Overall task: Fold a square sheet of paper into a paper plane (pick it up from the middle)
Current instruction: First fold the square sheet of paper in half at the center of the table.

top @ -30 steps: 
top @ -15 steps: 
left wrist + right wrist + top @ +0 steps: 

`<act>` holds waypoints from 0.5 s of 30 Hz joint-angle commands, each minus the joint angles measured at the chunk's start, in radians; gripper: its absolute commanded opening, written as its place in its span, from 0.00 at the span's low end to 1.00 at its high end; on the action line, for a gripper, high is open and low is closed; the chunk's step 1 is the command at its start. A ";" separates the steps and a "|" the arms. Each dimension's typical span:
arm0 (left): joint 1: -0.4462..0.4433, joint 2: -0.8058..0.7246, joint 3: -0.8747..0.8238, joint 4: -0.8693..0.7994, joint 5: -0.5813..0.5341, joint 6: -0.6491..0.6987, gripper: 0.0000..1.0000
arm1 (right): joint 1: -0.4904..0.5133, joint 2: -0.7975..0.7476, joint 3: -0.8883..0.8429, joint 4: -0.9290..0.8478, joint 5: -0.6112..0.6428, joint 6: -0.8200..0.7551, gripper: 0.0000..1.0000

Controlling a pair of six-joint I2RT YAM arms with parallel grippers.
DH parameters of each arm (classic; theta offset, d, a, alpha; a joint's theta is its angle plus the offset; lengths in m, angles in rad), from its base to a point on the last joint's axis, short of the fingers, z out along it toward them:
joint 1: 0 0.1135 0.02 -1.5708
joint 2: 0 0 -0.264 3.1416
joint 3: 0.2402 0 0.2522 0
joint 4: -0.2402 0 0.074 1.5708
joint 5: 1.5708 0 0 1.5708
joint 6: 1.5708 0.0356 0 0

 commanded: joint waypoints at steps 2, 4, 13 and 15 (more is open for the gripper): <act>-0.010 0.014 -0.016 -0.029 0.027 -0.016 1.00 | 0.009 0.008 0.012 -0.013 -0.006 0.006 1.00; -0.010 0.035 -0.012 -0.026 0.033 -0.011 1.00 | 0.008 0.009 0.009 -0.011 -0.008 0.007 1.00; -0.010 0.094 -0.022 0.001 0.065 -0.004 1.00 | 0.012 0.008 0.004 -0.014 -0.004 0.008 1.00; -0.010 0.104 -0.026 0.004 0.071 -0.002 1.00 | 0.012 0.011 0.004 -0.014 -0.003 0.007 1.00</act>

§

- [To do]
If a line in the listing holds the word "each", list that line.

- [Task output]
`<act>` holds waypoints from 0.5 s of 30 Hz joint-angle commands, each minus the joint angles measured at the chunk's start, in radians; gripper: its absolute commanded opening, written as its place in its span, from 0.00 at the span's low end to 1.00 at its high end; on the action line, for a gripper, high is open and low is closed; the chunk's step 1 is the command at its start. A ";" separates the steps and a "|" the arms. Each dimension's typical span:
DH parameters of each arm (classic; theta offset, d, a, alpha; a joint's theta is its angle plus the offset; lengths in m, angles in rad), from its base to a point on the last joint's axis, short of the fingers, z out along it toward them:

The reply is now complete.